◆ PROBLEM DETAILS ◆
Only the pictures are dropped; the lines of the material that follow are returned exactly.

>>>

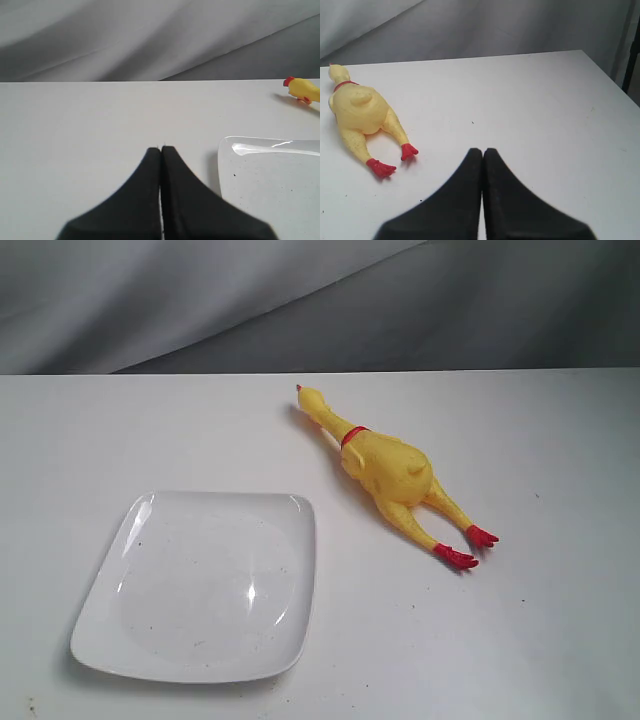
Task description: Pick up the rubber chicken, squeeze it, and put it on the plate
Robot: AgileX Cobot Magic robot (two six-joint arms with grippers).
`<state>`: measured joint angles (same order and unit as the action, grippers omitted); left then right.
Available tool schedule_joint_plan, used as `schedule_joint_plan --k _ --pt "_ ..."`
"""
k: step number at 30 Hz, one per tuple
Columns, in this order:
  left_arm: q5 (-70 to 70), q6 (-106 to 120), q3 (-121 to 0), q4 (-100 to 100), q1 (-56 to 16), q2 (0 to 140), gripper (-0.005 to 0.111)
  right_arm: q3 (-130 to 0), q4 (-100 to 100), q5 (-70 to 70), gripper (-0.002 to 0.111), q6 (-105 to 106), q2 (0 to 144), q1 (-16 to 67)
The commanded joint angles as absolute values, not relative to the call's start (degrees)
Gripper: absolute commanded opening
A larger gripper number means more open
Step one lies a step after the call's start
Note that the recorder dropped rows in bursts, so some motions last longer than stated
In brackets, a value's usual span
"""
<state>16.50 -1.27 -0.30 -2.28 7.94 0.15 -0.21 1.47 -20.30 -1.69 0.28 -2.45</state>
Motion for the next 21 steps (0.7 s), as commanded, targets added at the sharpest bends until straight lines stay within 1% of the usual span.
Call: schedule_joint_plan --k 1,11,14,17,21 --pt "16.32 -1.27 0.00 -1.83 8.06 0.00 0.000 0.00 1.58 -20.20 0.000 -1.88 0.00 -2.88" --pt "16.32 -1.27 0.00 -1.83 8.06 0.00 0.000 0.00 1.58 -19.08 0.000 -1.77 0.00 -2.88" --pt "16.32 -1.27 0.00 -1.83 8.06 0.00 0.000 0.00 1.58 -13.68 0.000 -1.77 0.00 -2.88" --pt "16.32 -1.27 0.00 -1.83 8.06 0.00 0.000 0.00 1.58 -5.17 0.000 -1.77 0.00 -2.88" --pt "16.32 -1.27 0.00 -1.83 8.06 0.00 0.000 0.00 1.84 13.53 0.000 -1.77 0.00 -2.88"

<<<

◆ OUTPUT OF THE EXERCISE ◆
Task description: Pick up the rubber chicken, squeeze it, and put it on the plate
Robot: AgileX Cobot Magic robot (two six-joint arms with grippers).
`<state>`: measured joint angles (same order and unit as the action, grippers omitted); left then right.
Available tool schedule_joint_plan, used as `schedule_joint_plan --k _ --pt "_ ..."`
"""
k: step number at 30 Hz, one per tuple
Columns, in this order:
  left_arm: q5 (-70 to 70), q6 (-106 to 120), q3 (-121 to 0), q4 (-100 to 100), q1 (-56 to 16), q2 (0 to 140), gripper (-0.005 to 0.111)
  right_arm: q3 (-130 to 0), q4 (-100 to 100), q5 (-70 to 70), gripper (-0.002 to 0.111), q6 (-105 to 106), q2 (0 to 144), q1 (-16 to 67)
The commanded joint angles as absolute values, not relative to the call's start (degrees)
Gripper: absolute commanded opening
A larger gripper number means more open
Step one lies a step after the call's start
Note that the recorder dropped rows in bursts, so some motions last longer than stated
In brackets, a value's usual span
"""
<state>16.50 -1.27 -0.30 -2.28 7.94 0.15 -0.21 1.47 -20.30 -1.69 0.28 -2.45</state>
Motion for the next 21 steps (0.7 s), as commanded, targets added at the sharpest bends until straight lines stay within 1% of the usual span.
Call: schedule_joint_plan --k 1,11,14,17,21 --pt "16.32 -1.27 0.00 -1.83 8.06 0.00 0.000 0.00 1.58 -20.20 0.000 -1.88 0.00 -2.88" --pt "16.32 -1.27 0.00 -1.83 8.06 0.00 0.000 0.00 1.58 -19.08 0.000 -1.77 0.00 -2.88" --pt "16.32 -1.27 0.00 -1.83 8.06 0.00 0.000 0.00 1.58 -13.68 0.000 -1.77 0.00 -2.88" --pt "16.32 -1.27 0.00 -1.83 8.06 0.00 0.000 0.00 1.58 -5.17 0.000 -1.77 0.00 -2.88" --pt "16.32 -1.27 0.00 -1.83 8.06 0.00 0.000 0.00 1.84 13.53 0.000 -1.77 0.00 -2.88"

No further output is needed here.